The Imperial College report (of which Ferguson was co-author) estimated IFR at 1% - see this summary on the Imperial College website dated 11 Feb.

For a summary of IFRs from other places, including New York, Geneva and the Netherlands, see this Bloomberg article from 24 April. The IFRs quoted range from 0.12% to 1.08%. The former is from a study in which John Ioannidis was involved (the same Ioannidis mentioned approvingly in the Spectator piece), the latter is an estimate for New York based on its recent excess deaths compared to an earlier period. The Bloomberg article concludes:



Given that British people tend to be somewhere between Europeans and Americans for obesity and other risk factors, a 1% IFR does not seem fantastical.

Q5 revolves around John Ioannidis who seems to have consistently argued for more optimistic outcomes (a recent Wired article describes him as a 'Covid contrarian') and Q6 is about methodology of which I know nothing about.
Thanks thats useful.
 
How have I "misrepresented" him?
For example you claim "he clearly lays out that the British government will make no attempt to stop the virus moving through the population".

In fact he says that we should "allow enough of those of us who are going to get mild illness....[to get it and gain immunity] to help with the whole population response"

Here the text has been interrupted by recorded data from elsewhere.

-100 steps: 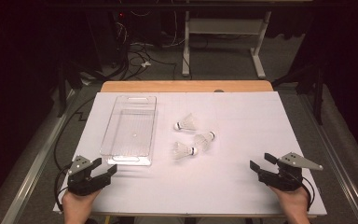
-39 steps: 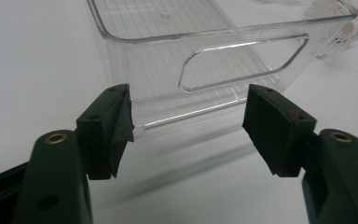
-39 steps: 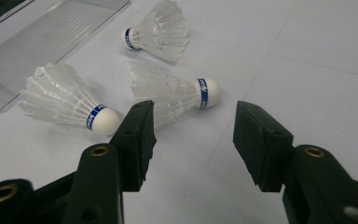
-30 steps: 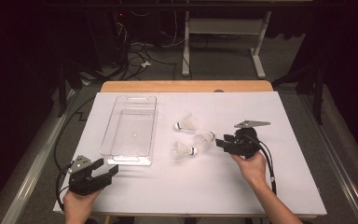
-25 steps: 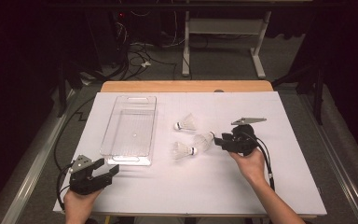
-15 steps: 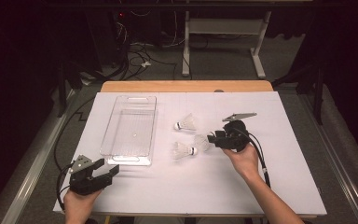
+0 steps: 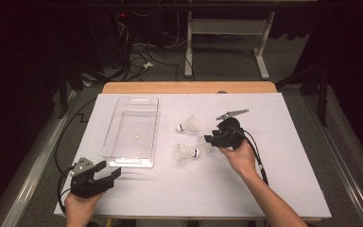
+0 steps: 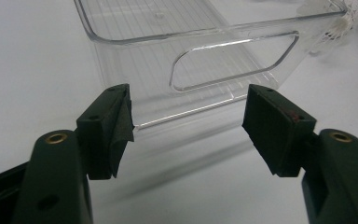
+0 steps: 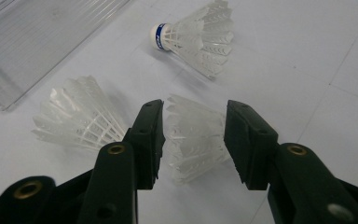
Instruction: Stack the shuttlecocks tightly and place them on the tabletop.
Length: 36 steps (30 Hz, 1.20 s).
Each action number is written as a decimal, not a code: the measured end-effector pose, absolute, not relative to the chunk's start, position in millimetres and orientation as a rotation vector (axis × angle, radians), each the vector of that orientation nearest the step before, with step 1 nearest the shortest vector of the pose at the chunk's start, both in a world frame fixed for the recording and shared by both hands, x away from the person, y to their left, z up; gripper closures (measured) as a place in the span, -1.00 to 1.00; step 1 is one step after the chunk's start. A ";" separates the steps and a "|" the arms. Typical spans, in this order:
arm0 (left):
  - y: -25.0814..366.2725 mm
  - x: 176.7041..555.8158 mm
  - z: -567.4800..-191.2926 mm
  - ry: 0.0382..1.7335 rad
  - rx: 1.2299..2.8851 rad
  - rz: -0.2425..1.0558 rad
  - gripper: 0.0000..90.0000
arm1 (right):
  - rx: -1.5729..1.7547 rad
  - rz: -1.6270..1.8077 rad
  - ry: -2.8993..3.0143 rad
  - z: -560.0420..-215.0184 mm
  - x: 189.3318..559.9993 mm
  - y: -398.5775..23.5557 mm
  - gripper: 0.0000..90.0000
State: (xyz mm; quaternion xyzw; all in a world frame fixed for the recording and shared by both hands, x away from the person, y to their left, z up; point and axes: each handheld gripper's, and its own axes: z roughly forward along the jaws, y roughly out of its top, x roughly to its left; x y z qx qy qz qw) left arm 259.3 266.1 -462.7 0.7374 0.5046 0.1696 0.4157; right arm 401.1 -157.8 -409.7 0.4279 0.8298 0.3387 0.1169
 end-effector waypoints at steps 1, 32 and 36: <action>266.1 259.3 -462.7 1.267 1.853 0.426 -0.25 | 1.244 0.977 2.430 -409.8 401.8 -155.3 0.32; 267.0 257.1 -462.9 1.273 1.836 0.439 -0.24 | 1.174 0.808 2.415 -404.9 407.6 -158.5 0.99; 266.9 255.5 -462.4 1.271 1.838 0.445 -0.24 | 1.196 0.814 2.394 -402.1 407.3 -165.6 1.00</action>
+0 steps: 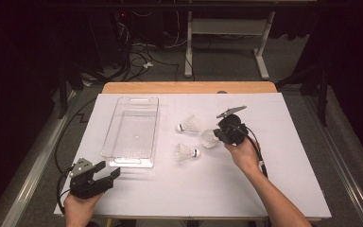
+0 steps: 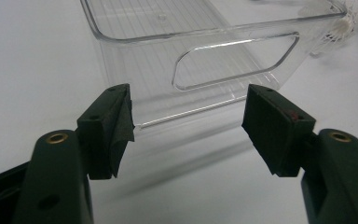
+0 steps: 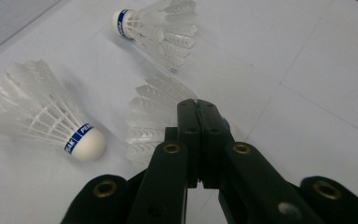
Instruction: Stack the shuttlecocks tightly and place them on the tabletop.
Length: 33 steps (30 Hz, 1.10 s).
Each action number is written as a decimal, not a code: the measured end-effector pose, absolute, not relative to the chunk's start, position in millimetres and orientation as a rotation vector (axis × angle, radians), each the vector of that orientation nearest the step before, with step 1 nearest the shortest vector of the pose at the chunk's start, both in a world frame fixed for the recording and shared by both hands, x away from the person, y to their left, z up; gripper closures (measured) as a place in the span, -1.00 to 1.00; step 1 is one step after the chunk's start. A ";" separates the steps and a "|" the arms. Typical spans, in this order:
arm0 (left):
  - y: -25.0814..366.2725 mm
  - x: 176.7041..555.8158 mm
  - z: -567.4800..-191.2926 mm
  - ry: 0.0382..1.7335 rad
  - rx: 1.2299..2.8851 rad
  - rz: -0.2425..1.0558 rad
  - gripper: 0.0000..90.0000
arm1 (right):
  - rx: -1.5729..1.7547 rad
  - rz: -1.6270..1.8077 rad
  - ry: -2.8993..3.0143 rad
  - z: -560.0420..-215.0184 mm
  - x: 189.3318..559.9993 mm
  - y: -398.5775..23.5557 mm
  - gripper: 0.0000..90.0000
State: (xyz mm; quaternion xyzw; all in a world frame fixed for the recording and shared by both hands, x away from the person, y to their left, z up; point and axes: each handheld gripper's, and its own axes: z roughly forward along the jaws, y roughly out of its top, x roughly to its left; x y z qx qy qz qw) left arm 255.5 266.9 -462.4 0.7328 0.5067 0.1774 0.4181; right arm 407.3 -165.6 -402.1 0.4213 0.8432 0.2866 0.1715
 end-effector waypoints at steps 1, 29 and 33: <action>266.9 255.2 -462.4 1.272 1.839 0.446 -0.24 | 1.198 0.820 2.391 -401.1 407.1 -167.7 1.00; 265.5 255.7 -462.5 1.281 1.841 0.454 -0.23 | 1.238 1.005 2.471 -392.9 387.4 -184.8 1.00; 263.9 254.8 -462.0 1.273 1.852 0.456 -0.22 | 1.257 1.023 2.472 -394.5 387.6 -186.3 1.00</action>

That is not the same thing.

You also claim that he is laying out herd immunity as a goal. Well, it is clear that at that point, it was hoped that it would be a viable strategy, but he doesn't state it as a fixed goal, and he talks a fair bit about what was unknown at the time, for example the number of people who get it asymptomatically. He makes it fairly clear that the approach will depend on things like that. And at the end, he is quite clear that he is prepared to change his advice/opinion as more information becomes known.